Chinese dissident author Mo Li reacts to the award of the 2012 Nobel Prize for Literature to Chinese author Mo Yan, who is best-known in the West for his novel "Red Sorghum," on which the movie by the same name was based. She told RFA's Mandarin service why, in her opinion, the prize should never have been given to a writer who is a member of China's ruling Communist Party:
I thought Mo Yan's speech was of a very low standard. His topic was "people who tell stories." But the story he told was trivial, superficial, without a modicum of depth. Speeches given by past winners have also told stories, but they have been refined and thoughtful.

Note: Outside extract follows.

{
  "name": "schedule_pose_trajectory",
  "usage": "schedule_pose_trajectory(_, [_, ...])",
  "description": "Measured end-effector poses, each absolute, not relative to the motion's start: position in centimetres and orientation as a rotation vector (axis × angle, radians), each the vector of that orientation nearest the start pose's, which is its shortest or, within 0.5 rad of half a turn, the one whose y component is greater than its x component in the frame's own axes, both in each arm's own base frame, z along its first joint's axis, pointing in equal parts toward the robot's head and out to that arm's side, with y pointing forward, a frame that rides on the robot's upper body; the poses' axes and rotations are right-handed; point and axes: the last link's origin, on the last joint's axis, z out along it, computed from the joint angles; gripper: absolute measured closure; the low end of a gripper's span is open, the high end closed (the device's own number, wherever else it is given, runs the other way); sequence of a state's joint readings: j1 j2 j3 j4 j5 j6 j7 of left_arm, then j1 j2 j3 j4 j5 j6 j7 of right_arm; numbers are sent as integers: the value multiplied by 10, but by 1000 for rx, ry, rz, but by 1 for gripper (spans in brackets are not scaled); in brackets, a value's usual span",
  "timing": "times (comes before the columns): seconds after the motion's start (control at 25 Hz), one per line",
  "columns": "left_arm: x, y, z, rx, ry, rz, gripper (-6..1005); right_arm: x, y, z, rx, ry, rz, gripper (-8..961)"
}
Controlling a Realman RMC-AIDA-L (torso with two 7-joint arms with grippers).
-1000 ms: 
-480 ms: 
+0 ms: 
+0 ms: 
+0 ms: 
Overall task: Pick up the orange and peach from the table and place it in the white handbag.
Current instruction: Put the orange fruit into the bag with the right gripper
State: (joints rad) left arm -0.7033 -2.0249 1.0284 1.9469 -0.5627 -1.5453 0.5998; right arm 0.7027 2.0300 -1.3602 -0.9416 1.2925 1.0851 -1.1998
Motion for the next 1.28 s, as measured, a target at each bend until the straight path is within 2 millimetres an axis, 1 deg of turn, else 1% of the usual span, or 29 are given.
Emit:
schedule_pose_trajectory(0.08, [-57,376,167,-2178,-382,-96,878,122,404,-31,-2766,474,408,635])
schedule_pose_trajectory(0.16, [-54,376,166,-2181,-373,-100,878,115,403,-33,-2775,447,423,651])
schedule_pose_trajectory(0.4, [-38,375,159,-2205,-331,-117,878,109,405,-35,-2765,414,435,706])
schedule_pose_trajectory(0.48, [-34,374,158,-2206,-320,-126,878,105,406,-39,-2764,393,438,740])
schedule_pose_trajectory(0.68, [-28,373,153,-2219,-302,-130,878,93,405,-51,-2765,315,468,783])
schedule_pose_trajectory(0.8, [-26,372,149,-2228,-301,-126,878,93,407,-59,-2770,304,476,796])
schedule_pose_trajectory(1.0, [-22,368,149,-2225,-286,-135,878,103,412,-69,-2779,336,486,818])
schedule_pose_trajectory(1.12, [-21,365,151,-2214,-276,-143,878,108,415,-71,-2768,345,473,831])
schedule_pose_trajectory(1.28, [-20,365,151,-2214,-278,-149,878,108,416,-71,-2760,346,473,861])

Not Mo Yan's. He just said that some of us have experienced the suffering of farmers, but he didn't touch on the reasons behind that suffering.
[He claims that literature and politics should be kept separate, but] many of his works are thoroughly political. In "Garlic Ballads" he exposed a lot of corruption among grass-roots officials, but in the end he concludes that the Communist Party of China is marvelous, and that it's only local officials who are corrupt. That's what the Party leadership says as well.

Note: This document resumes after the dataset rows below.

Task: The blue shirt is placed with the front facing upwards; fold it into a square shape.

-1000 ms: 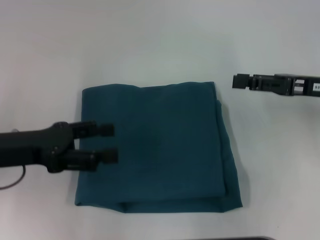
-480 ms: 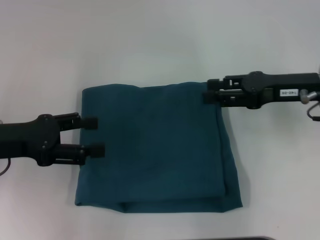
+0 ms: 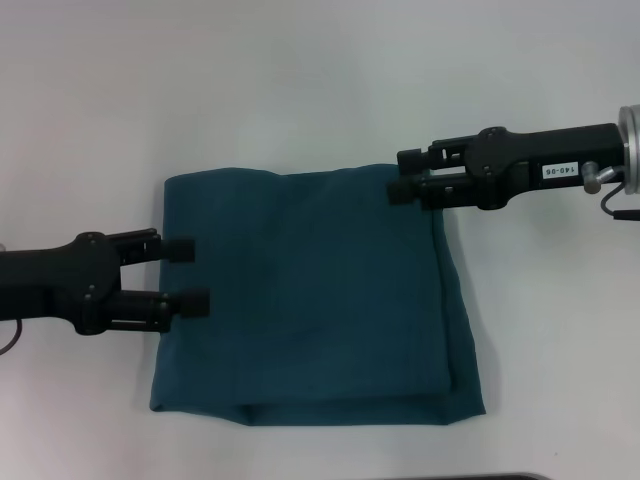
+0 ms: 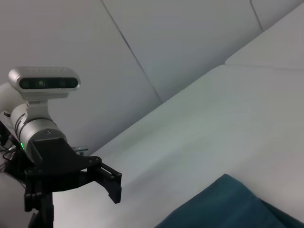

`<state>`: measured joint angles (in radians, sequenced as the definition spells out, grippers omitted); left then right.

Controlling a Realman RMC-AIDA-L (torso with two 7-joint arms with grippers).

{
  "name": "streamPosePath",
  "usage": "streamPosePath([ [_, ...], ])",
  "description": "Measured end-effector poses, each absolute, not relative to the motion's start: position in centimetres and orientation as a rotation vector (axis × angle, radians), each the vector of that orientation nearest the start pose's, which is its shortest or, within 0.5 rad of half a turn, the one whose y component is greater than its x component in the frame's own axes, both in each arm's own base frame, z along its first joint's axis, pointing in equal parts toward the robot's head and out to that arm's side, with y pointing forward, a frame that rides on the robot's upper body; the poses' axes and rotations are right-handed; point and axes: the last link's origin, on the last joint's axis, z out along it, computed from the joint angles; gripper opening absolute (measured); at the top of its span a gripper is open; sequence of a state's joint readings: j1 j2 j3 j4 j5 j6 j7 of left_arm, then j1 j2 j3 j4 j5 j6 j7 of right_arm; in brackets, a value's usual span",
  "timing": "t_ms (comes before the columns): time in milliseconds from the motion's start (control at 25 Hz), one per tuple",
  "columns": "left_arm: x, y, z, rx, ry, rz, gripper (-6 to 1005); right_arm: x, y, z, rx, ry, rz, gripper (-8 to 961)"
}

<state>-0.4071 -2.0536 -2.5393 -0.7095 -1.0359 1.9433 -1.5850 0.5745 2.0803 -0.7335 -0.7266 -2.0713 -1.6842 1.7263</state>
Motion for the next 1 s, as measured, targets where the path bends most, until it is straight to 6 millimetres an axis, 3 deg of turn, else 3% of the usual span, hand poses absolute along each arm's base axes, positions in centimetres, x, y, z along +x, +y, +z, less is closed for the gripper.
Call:
streamPosePath([
  [1000, -27.86, 25.94, 2.20, -2.910, -1.001, -0.859, 934, 24.16, 32.37, 0.18, -2.883, 0.975, 0.653, 626],
])
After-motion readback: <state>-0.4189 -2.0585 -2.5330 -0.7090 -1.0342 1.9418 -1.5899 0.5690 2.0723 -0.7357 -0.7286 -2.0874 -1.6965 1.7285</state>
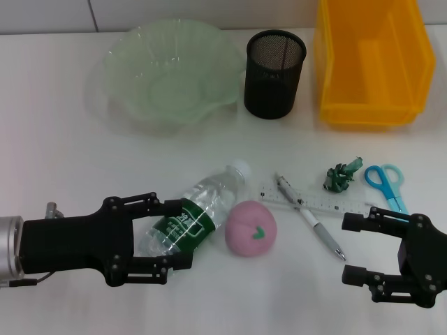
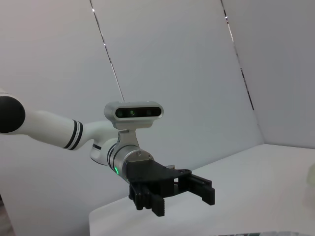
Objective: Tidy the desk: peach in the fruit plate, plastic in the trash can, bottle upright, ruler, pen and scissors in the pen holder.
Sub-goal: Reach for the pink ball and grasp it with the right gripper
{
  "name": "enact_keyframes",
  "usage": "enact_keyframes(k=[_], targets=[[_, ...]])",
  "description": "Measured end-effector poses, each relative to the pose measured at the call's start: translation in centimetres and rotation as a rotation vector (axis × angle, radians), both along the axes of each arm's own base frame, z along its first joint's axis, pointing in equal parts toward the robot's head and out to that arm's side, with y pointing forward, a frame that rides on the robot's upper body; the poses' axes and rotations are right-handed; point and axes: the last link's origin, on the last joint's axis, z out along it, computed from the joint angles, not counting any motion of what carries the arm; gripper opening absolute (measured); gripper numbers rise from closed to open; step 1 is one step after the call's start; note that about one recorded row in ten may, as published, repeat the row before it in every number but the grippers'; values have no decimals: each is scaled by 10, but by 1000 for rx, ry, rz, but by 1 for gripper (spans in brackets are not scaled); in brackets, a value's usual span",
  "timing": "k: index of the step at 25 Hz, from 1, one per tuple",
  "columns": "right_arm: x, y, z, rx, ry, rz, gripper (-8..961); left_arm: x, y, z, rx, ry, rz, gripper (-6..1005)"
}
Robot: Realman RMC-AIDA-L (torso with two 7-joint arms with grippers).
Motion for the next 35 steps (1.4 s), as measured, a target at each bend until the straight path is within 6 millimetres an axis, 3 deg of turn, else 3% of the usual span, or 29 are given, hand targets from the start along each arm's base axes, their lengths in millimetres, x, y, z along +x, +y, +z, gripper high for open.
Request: enact_keyframes(k=[13,24,28,29,31,33,34,35], targets=[[0,0,0,1,-2,-2,790,0,0,0,1,0,-1,832],[-4,32,26,-74,-112,-108,789,1,1,0,0,0,-2,832],[-22,50,39,-156,-227,-119,789,1,1,0,0,0,-4,832],[-38,61,44,-206,-306,-123,789,2,2,0,0,0,-5,832],[-47,66,47,-222,-352,-118,789,3,2,0,0,0,-7,832],[-95,80,50,-266,-547,-88,789,4,4,0,1,0,-11,832],[-95,80,50,-266,-547,-88,789,4,4,0,1,0,-11,832],[-108,83,49,-273,-605,-75,790,4,4,0,1,0,-12,832]])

The cultural elite of Sweden and China attended the award ceremony, including officials from the Chinese Embassy. They should hear an alternative view; that the granting of an award to Mo Yan is the most shameful chapter in their history.
Nobel prizes are supposed to be awarded to those who bring the greatest benefits to mankind ... Millions of people died under dictatorships during the twentieth century ... Mo Yan is anti-humanist. In "Sandalwood Death," we see his perverted description of a criminal punishment that is so brutal as to be unreadable. His works also call on people not to resist; to be harmonious ... He speaks for an authoritarian regime: he himself is a member of this authoritarian regime. Mo Yan said that censorship isn't a problem in China, but how many people have been arrested just for posting a few words on the Internet?
Who decides the truth? Is it determined by an authoritarian regime? What about Gao Zhisheng, Shi Tao, Wang Bingzhang and Liu Xiaobo, all of whom were sentenced to many years in jail; did they contravene the truth?
Mo Yan can't see his own multiplicity. On the one hand, he is from a rural background; he writes about the earthy side of farmers, and about their suffering, but he is a member of the ruling class. In 1989, he was involved in organized protests in Tiananmen, but once the crackdown came, and everybody went to jail and a lot of people were killed, he kept his mouth shut, and was even promoted to vice-chairman of the [Party-backed] Writers' Association.
In "Paradise Garlic Song," for example, he wrote about the suffering and unhappiness of the peasants, but he believes that the system itself is able to provide a remedy ... He just opposes grassroots corruption, but he has never opposed the system itself.
In the view of Chen Si and others within the Party-backed system, Mo Yan is a very intelligent person, who reaps the benefits of the system while writing best-selling books and making money, turning the suffering of the people into Western literary prizes. Such is the cynicism of the Chinese intelligentsia.
We shouldn't expect everyone to be [bold and outspoken]; I'm just saying he shouldn't get the Nobel Prize.
Reported by Shen Hua for RFA's Mandarin service. Translated by Luisetta Mudie.